First Selectman Tim Herbst.
First Selectman Tim Herbst.

Two years after making a run for statewide office, First Selectman Tim Herbst has launched a project to aid state Republicans in their fight to gain control of the General Assembly.

“We are four seats away from winning a majority in the Senate, and 12 seats away in the House,” Herbst said.

In 2008, Republicans controlled just 36 seats and Democrats 115. The current breakdown is 87-64, meaning Republicans can take control with a net gain of 12 seats. Democrats control the Senate 20-15, with Bridgeport Senator Ed Gomes elected last year as a member of the Working Families Party. Gomes affiliates with the Democrats.

Herbst launched his political action committee, called TimPAC, last week with a goal of supporting GOP candidates primarily in the Naugatuck Valley and in the eastern parts of the state. Conventional wisdom is that this will be a tough year for Republicans in traditionally Democratic-leaning Connecticut, but Herbst expressed confidence in his party’s chances.

“If you look at the Valley and Eastern Connecticut, Donald Trump could run very strong in those areas,” Herbst said. He also cited Gov. Dannel Malloy’s approval ratings that are in the 20s. While Malloy is not on the ballot this year, anger at the state economy could result in high turnout among Republican and moderate Democratic voters, he said.

Herbst’s PAC will allow him to directly support Republicans in their races, with some limitations. For example, a PAC may run ads in favor of or against candidates or may run issue-oriented ad campaigns that contrast candidate positions on various topics. A PAC cannot strategize with the candidates’ own campaign though.

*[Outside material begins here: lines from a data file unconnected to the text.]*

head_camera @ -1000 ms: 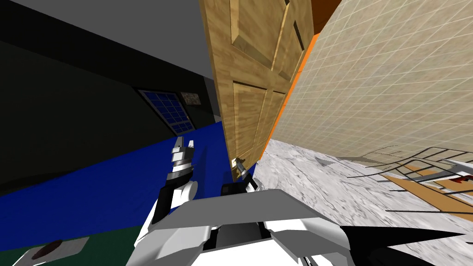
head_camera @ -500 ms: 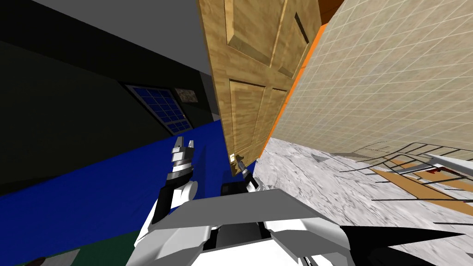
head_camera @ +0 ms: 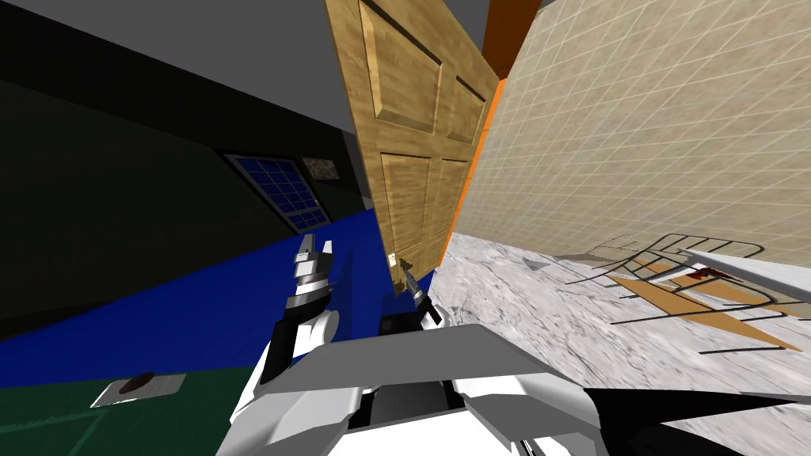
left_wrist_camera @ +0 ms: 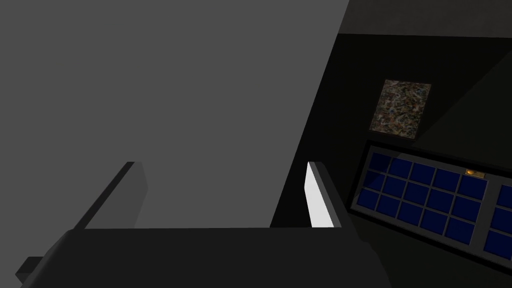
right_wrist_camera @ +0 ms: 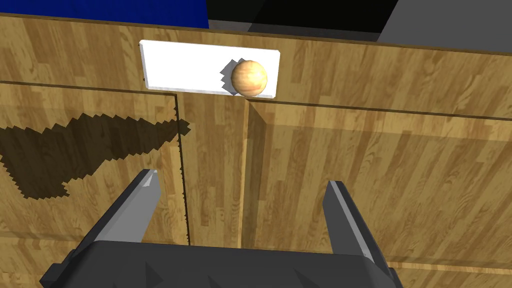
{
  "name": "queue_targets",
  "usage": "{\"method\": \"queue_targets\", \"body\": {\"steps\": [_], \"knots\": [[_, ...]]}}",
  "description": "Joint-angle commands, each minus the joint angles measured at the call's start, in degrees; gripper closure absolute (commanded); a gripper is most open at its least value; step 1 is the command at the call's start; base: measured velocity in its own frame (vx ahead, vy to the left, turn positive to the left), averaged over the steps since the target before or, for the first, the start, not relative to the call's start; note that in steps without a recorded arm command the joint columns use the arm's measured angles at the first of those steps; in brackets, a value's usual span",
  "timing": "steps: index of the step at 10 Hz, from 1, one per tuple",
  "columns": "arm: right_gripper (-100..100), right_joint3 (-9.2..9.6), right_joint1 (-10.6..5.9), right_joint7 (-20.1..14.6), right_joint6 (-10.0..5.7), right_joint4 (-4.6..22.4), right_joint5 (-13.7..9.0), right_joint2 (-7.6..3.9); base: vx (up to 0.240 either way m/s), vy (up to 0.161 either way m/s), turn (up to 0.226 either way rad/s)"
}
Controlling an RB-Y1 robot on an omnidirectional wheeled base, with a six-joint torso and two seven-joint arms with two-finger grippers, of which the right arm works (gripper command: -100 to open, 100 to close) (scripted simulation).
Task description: Push the door open
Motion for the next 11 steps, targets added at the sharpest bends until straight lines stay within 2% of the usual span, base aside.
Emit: {"method": "queue_targets", "body": {"steps": [1,5,9,11], "knots": [[-100,0.0,0.0,0.0,0.0,0.0,0.0,0.0,-0.082,-0.04,-0.002],[-100,-0.54,-0.16,0.3,-0.68,0.7,-0.1,-0.16,0.159,0.09,0.025],[-100,-1.14,-0.39,0.5,-1.45,1.4,-0.2,0.41,0.204,0.129,0.027],[-100,-1.19,-0.45,0.5,-1.53,1.6,-0.2,0.52,0.125,0.065,0.005]]}}
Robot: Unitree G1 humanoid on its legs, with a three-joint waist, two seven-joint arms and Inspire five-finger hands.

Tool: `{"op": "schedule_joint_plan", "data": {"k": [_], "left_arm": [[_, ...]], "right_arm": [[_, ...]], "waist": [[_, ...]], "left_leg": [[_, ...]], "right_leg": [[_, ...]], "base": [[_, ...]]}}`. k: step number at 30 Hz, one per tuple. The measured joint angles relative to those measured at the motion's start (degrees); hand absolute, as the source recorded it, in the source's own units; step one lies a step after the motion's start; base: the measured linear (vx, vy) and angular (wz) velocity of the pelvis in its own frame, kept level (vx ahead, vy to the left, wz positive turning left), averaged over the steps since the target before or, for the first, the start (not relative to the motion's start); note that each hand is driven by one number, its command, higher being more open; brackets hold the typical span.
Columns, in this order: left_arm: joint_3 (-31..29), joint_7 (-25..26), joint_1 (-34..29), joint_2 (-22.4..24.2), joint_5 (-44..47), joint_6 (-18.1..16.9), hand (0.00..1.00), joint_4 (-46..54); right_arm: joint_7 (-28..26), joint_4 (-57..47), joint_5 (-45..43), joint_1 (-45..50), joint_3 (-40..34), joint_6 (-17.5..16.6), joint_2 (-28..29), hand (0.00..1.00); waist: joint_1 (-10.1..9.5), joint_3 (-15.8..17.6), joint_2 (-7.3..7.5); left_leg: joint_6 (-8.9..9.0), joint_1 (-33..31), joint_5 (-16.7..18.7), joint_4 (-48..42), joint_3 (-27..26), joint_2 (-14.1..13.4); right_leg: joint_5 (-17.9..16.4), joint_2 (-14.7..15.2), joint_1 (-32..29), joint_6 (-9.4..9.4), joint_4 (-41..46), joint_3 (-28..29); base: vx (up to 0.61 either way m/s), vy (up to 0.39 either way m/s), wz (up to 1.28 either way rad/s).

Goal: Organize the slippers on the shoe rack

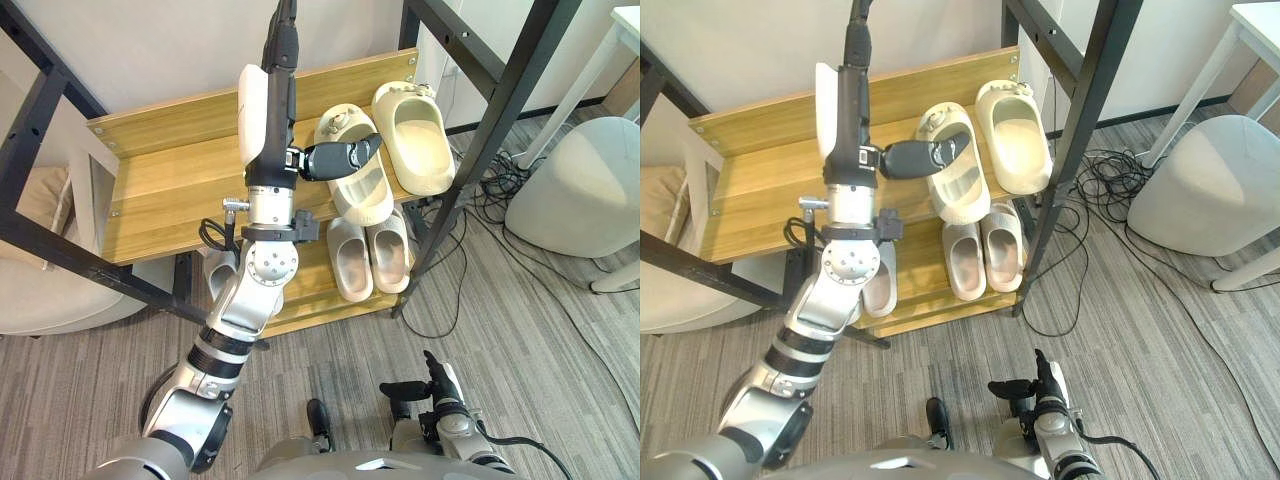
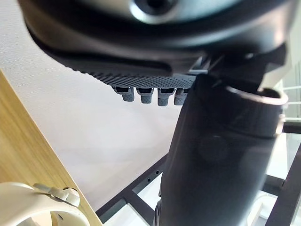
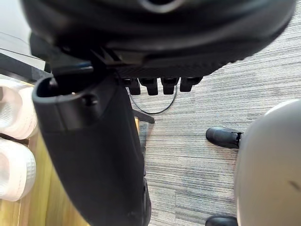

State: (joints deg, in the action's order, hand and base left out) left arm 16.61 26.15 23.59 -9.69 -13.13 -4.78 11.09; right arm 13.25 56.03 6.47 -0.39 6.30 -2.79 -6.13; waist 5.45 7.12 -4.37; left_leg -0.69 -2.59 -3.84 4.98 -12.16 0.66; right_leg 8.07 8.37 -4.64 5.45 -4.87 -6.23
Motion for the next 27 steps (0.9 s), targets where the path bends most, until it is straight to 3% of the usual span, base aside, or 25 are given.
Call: {"op": "schedule_joint_plan", "data": {"k": [5,14,27], "left_arm": [[1.3,-0.8,-5.1,3.3,9.6,-1.3,1.0,1.5],[6.8,-5.4,-11.8,4.6,22.8,-1.5,1.0,0.4],[9.3,-6.8,-15.5,4.6,26.4,-1.4,1.0,-7.2]], "right_arm": [[0.0,1.1,-1.3,0.1,0.0,0.4,0.0,1.0],[0.4,1.1,-2.7,-0.2,2.7,1.5,0.6,1.0],[1.2,1.1,-3.9,-1.8,5.1,2.1,1.7,1.0]], "waist": [[-1.04,-1.1,-0.08],[-2.24,-2.1,0.23],[-3.62,-2.3,1.43]], "left_leg": [[0.02,0.7,-0.1,0.0,0.8,0.0],[-0.06,0.9,-0.5,0.0,2.3,0.0],[0.45,1.5,-0.7,0.0,3.6,-0.4]], "right_leg": [[-0.2,0.1,1.0,-0.08,0.0,-0.8],[-0.4,0.1,2.0,-0.07,-0.1,-2.5],[-0.9,-0.3,3.2,-0.41,-0.2,-3.8]], "base": [[-0.02,0.011,0.08],[-0.02,0.007,0.09],[-0.02,0.0,0.05]]}}
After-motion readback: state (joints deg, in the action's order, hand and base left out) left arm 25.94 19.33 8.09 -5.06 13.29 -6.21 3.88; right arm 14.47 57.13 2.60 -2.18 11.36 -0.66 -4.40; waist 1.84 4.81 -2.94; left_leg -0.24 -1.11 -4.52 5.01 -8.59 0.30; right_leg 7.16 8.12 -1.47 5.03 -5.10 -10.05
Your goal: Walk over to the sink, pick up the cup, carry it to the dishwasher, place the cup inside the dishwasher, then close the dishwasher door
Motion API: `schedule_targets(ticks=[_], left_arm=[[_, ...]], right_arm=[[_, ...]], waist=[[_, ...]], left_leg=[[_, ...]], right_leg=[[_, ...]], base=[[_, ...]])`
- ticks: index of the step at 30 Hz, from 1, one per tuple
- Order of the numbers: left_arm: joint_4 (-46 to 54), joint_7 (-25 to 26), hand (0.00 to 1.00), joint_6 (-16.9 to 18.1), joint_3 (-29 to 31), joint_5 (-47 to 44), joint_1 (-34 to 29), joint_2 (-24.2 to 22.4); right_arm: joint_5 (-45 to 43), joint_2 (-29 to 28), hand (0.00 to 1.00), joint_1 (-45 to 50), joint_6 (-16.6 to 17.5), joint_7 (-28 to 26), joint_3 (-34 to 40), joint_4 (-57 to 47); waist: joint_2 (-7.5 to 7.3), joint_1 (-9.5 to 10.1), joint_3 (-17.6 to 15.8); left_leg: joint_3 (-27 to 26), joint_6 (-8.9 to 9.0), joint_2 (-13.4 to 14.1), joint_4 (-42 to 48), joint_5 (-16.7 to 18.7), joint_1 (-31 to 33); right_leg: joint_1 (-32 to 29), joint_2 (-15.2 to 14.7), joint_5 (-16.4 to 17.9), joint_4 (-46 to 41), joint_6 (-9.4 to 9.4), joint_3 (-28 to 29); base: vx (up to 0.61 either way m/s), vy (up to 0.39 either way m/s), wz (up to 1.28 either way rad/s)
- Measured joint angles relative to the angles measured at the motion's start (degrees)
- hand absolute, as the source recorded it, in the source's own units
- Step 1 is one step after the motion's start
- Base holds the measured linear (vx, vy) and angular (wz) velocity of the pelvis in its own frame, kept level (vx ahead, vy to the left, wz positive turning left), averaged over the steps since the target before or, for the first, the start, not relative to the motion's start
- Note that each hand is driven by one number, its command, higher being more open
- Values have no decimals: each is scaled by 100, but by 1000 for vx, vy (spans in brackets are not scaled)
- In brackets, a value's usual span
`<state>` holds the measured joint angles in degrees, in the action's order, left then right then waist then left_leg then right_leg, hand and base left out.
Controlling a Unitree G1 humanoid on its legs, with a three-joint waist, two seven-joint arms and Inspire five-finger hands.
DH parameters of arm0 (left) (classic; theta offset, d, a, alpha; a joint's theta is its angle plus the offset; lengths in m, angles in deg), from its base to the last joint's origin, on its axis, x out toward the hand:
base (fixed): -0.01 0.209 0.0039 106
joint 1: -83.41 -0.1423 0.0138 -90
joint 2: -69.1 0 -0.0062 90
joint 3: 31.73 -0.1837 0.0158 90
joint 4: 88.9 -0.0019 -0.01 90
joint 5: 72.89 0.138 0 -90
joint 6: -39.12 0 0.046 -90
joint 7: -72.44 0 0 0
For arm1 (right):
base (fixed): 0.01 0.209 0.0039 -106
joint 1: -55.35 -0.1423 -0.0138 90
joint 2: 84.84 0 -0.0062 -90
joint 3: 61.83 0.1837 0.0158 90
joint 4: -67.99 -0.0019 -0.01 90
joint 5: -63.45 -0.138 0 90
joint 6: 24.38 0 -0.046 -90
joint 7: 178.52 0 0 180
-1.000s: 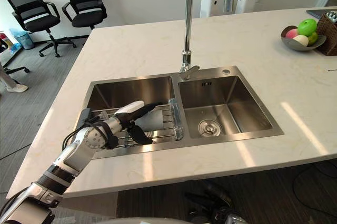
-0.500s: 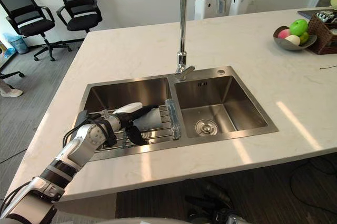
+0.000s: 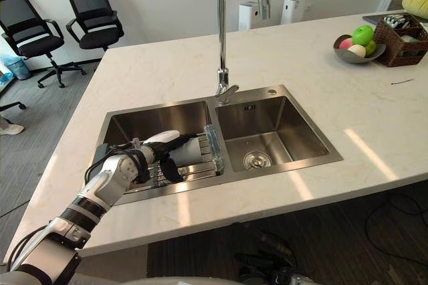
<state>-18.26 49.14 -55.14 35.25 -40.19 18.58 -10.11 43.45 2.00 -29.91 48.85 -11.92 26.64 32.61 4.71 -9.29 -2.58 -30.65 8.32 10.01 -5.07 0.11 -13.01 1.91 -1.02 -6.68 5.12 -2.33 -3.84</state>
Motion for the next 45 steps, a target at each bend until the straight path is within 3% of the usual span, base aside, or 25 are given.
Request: schedule_targets(ticks=[1,7,9,17,23,24,34,35,45], left_arm=[[-41,70,0,0,0,-5,4,-25],[-252,189,0,-90,49,-3,307,-132],[-483,168,0,-175,178,-12,419,-236],[-594,243,0,226,113,-105,499,-296],[-634,353,0,264,64,59,455,-340],[-630,354,100,264,60,95,441,-346],[-590,231,100,220,2,564,120,-471],[-589,208,0,208,2,569,121,-473],[-645,215,0,102,20,659,131,-562]], right_arm=[[10,1,100,-6,-1,1,-6,1],[25,-1,100,-22,-6,2,-16,-2],[106,-7,100,-84,-28,-4,-89,-10],[175,-22,100,-137,-88,-20,-114,-39],[225,-29,100,-153,-104,-19,-116,-33],[226,-29,100,-152,-104,-19,-116,-32],[341,-29,100,-178,-141,-33,-121,-2],[342,-29,100,-182,-142,-33,-121,-2],[344,-28,100,-199,-172,-33,-154,-1]], waist=[[0,-5,2],[-4,-27,5],[-4,-124,5],[25,-173,21],[5,-203,5],[-3,-212,1],[-25,-234,-11],[-27,-235,-9],[-35,-245,4]], left_leg=[[-3,-6,-7,0,4,0],[-21,-24,-20,0,19,4],[-60,-28,-12,4,27,9],[-124,-31,-7,22,67,-1],[-83,-45,-26,25,73,-44],[-70,-44,-21,26,73,-49],[22,-48,-16,26,93,-83],[22,-49,-17,26,95,-84],[21,-45,-13,28,114,-93]], right_leg=[[-3,-6,-2,0,-3,5],[-20,-13,-22,2,-32,24],[-49,-3,-24,3,-34,57],[-48,14,-57,1,-2,74],[13,-8,-38,6,-18,40],[12,-8,-27,6,-24,27],[97,-15,18,6,-47,-62],[98,-15,18,7,-48,-61],[104,-9,31,7,-49,-57]], base=[[0,0,0],[-2,-2,-1],[5,-9,-9],[24,-3,-4],[-31,-9,3],[0,0,5],[-11,-12,5],[-33,-22,-1],[-15,-10,0]])
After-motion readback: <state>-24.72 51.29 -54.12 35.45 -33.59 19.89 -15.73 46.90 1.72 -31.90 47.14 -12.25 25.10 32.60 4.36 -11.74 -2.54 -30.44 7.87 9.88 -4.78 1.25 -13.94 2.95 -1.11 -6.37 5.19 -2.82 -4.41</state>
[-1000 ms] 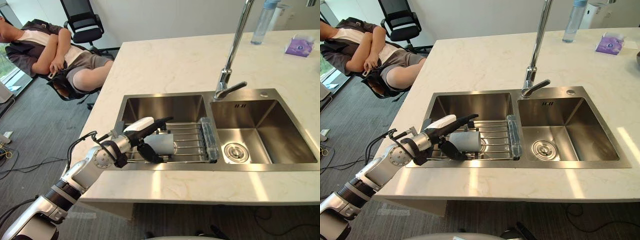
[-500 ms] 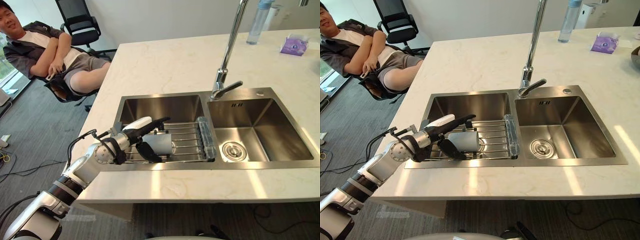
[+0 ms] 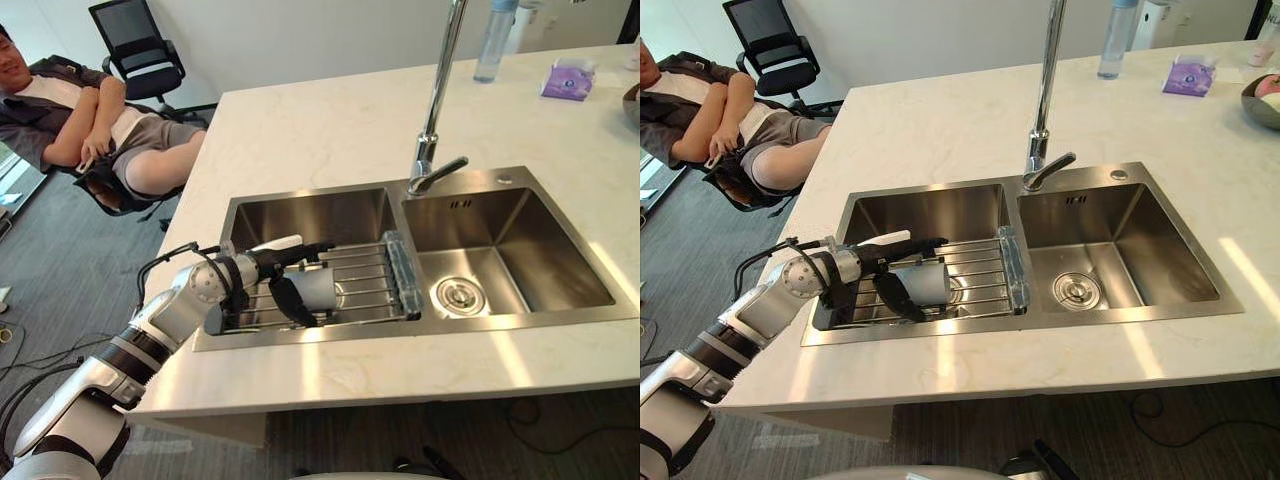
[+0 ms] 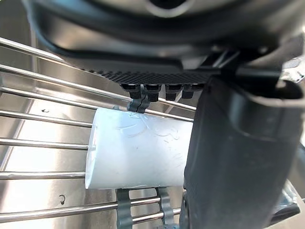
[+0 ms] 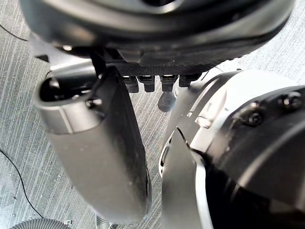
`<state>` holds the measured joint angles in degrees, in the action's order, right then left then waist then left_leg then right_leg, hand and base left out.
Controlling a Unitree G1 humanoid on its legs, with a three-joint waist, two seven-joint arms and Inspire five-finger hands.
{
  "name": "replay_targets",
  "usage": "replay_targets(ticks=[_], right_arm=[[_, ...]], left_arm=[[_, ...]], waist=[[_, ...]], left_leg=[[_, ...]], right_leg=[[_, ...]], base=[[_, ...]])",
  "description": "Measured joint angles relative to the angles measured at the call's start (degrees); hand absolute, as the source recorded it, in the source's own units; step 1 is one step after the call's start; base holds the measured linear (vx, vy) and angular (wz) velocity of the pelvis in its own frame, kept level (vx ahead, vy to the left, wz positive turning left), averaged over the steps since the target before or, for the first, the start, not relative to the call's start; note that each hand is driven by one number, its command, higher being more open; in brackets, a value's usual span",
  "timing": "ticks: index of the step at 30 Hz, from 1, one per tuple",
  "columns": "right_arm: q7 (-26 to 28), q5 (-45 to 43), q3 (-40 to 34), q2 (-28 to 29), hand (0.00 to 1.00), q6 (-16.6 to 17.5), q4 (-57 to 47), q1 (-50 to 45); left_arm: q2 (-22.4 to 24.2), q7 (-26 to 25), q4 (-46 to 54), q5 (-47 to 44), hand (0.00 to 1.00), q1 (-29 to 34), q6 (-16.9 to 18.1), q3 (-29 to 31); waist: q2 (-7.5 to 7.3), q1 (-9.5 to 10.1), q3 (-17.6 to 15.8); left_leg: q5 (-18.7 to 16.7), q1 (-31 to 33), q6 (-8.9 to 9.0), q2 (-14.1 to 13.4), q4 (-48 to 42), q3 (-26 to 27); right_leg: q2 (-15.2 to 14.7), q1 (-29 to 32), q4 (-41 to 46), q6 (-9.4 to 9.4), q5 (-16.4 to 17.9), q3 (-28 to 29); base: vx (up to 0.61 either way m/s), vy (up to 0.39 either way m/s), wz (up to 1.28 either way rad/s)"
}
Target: Walk over to the sink, pick up the cup, carry it to the dishwasher, place the cup inside the dishwasher, then close the dishwasher door
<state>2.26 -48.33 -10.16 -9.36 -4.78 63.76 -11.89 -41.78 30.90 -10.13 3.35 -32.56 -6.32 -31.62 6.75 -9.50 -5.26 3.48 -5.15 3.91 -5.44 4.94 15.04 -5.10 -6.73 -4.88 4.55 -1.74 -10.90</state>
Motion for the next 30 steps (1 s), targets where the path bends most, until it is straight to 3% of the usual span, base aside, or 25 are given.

“That’s the biggest rule, we can’t collaborate with the candidates,” he said.

Political commentators in the state have noted that Herbst, who lost a narrow race to Denise Nappier for state treasurer in 2014, could be laying the groundwork for a 2018 run for statewide office, possibly even governor. Herbst, though, was coy about his future plans.

“I have made no decision about running for any office,” he said. “Right now my focus is on making Trumbull the greatest town in America, and winning control of the Assembly will make me and other Republicans like Mark Lauretti of Shelton even more effective in doing great things for our communities.”